- [WHAT YOU NEED TO DO]: Exactly as written, output the lines below starting from the first and ending with the line that contains "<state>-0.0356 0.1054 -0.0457"; omit pictures.

*** Begin section ***

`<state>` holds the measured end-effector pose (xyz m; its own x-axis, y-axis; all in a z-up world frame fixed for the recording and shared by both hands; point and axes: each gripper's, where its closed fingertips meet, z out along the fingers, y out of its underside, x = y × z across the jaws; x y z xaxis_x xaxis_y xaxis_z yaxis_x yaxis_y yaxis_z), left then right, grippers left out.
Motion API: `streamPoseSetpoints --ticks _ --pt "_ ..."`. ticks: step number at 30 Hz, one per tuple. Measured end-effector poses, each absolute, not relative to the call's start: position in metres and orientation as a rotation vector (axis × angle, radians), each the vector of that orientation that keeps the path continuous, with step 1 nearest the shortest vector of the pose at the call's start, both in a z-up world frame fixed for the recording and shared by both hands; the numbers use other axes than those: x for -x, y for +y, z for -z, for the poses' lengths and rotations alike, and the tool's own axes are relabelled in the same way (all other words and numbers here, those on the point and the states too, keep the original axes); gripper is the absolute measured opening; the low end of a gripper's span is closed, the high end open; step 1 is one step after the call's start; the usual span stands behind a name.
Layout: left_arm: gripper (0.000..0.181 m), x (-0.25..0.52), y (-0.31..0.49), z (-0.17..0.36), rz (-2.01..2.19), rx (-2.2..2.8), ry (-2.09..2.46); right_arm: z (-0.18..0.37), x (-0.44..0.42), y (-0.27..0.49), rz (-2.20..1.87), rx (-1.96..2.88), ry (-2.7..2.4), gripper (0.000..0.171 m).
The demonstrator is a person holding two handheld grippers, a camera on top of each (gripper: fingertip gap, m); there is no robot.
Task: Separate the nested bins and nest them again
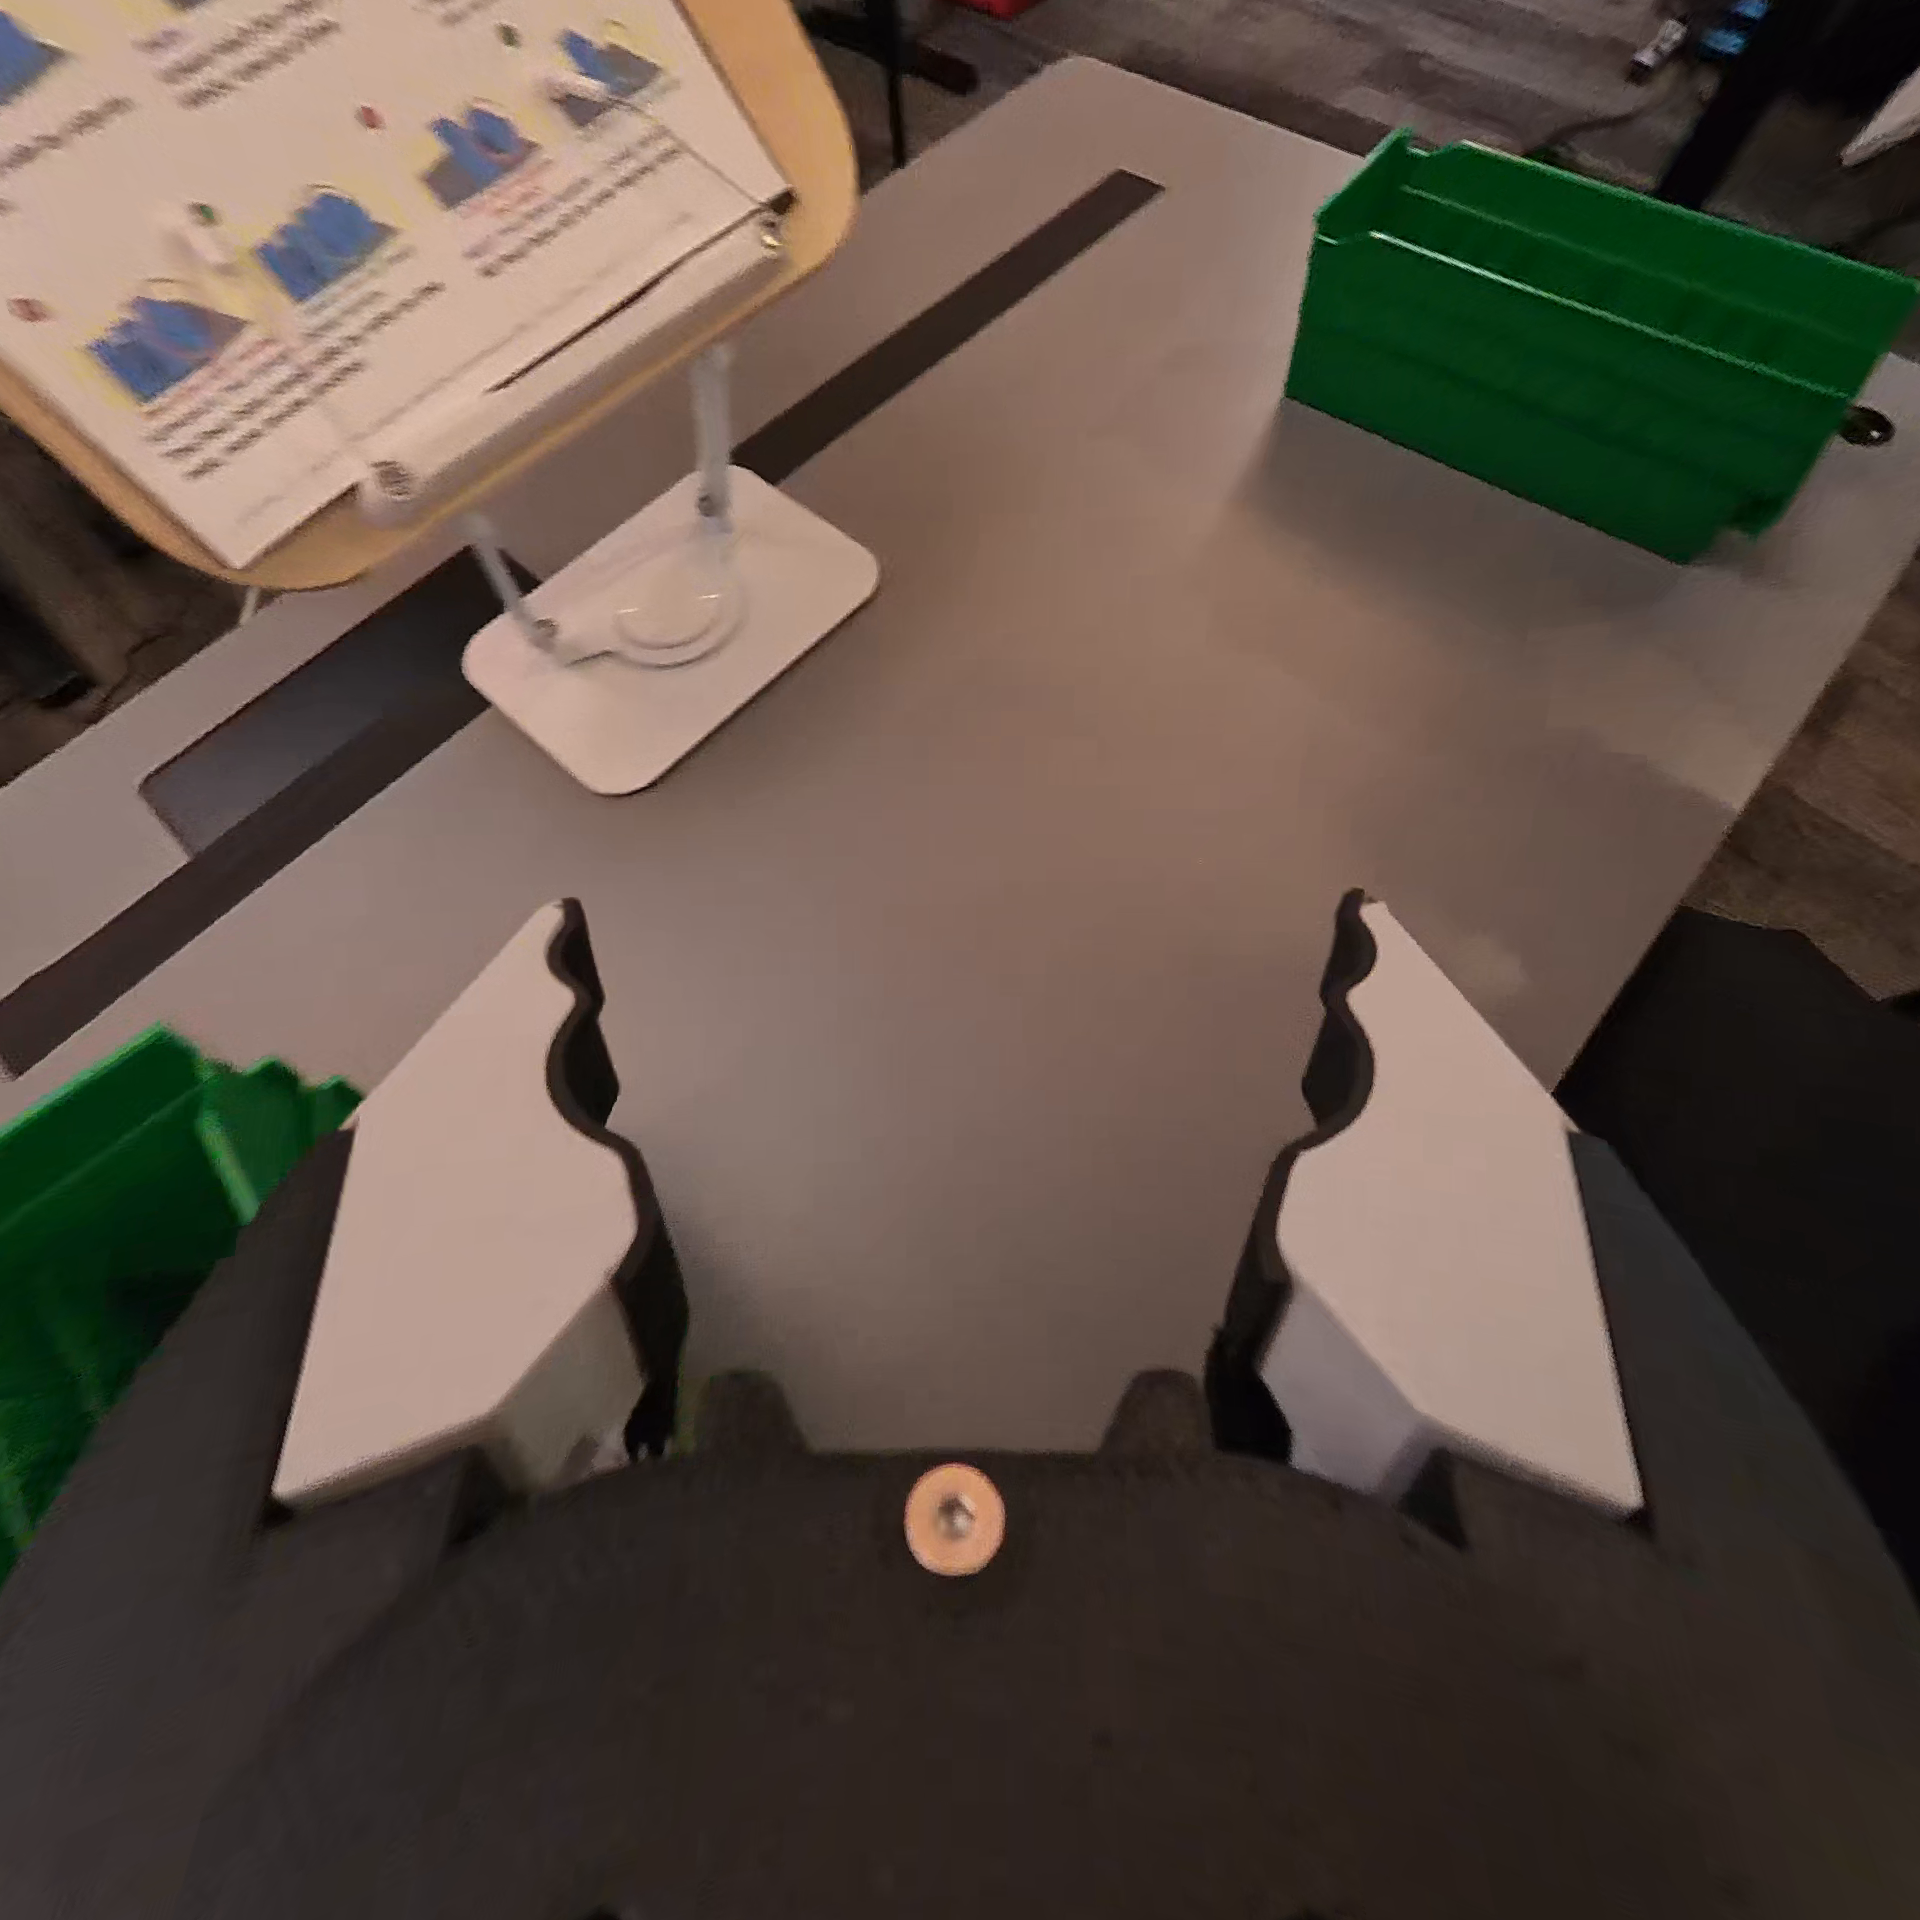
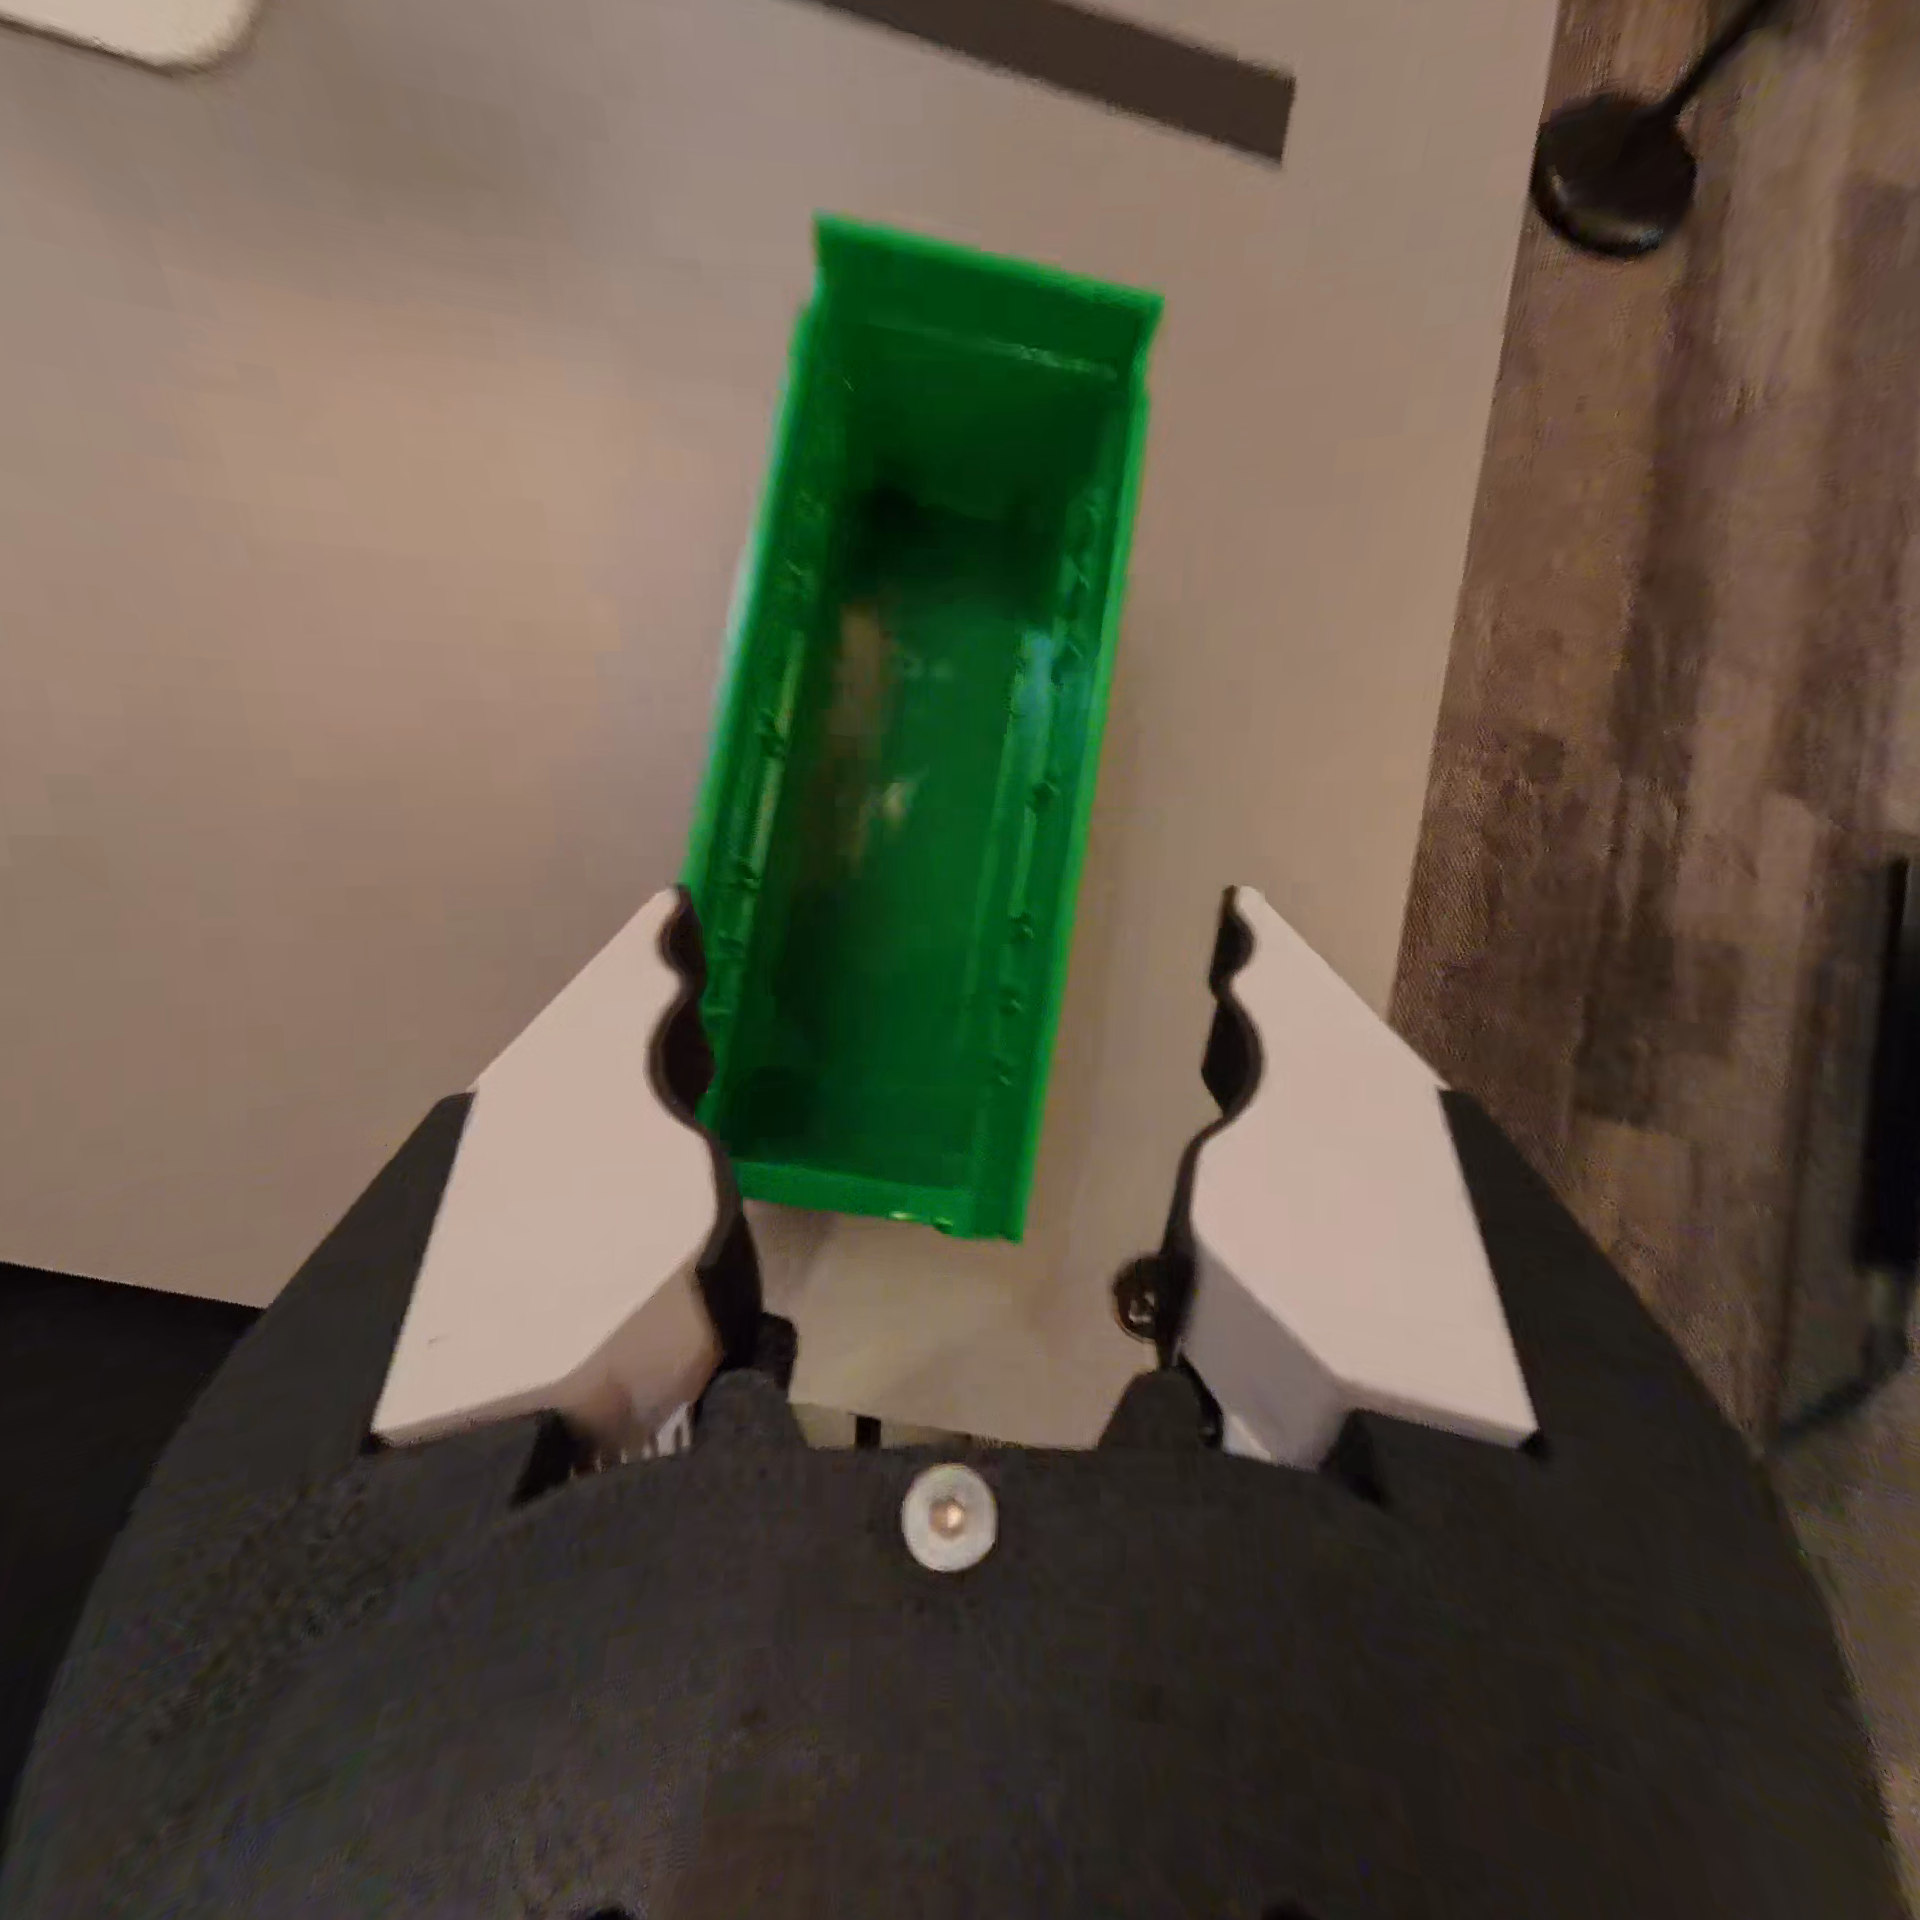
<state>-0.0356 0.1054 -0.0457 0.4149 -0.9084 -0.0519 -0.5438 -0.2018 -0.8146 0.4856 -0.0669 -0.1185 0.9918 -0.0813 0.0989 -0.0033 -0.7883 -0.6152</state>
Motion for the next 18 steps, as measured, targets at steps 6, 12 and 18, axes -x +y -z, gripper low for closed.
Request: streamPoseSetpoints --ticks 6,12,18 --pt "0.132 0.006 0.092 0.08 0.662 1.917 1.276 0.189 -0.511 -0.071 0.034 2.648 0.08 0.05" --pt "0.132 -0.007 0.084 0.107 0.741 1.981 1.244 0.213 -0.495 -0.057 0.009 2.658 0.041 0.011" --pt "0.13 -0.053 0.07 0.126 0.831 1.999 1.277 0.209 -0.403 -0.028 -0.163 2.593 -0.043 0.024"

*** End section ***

- [TASK RESPONSE]:
`<state>` holds the measured end-effector pose (xyz m; its own x-axis, y-axis; all in a z-up world frame fixed for the recording and shared by both hands; point and axes: each gripper's, where its closed fingertips meet, z out along the fingers, y out of its underside, x = y × z across the jaws; x y z xaxis_x xaxis_y xaxis_z yaxis_x yaxis_y yaxis_z), left then right, grippers left out.
Motion API: `streamPoseSetpoints --ticks _ --pt "_ ..."`. ticks: step number at 30 Hz, one per tuple. Measured end-effector poses, each absolute, not relative to the call's start: position in metres and orientation as a rotation vector (axis × angle, radians), each the vector of that orientation that keeps the path continuous, with step 1 nearest the shortest vector of the pose at the call's start, both in a z-up world frame fixed for the recording and shared by both hands; the numbers use other axes than those: x for -x, y for +y, z for -z, for the poses' lengths and rotations alike, and the tool's own axes are relabelled in the same way (all other words and numbers here, those on the point and the states too, keep the original axes); gripper is the absolute measured opening; the low end of a gripper's span is closed, the high end open; step 1 is one step after the call's start; the usual span stands behind a name.
Layout: left_arm: gripper (0.000..0.181 m), x (-0.25..0.52), y (-0.31..0.49), z (-0.17..0.36), rz (-2.01..2.19), rx (-2.2..2.8), ry (-2.09..2.46); right_arm: z (-0.18..0.37), x (-0.44..0.42), y (-0.27..0.49), rz (-2.20..1.87), rx (-1.96..2.88), ry (-2.7..2.4), gripper (0.000..0.171 m).
The demonstrator is a person holding two handheld grippers, a camera on top of each (gripper: fingertip gap, m); there is no robot.
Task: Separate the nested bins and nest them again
<state>-0.0356 0.1054 -0.0457 0.4149 -0.9084 -0.0519 -0.5438 -0.2018 -0.8146 0.4856 -0.0669 -0.1185 0.9918 -0.0813 0.0989 -0.0033 -0.7883 -0.6152</state>

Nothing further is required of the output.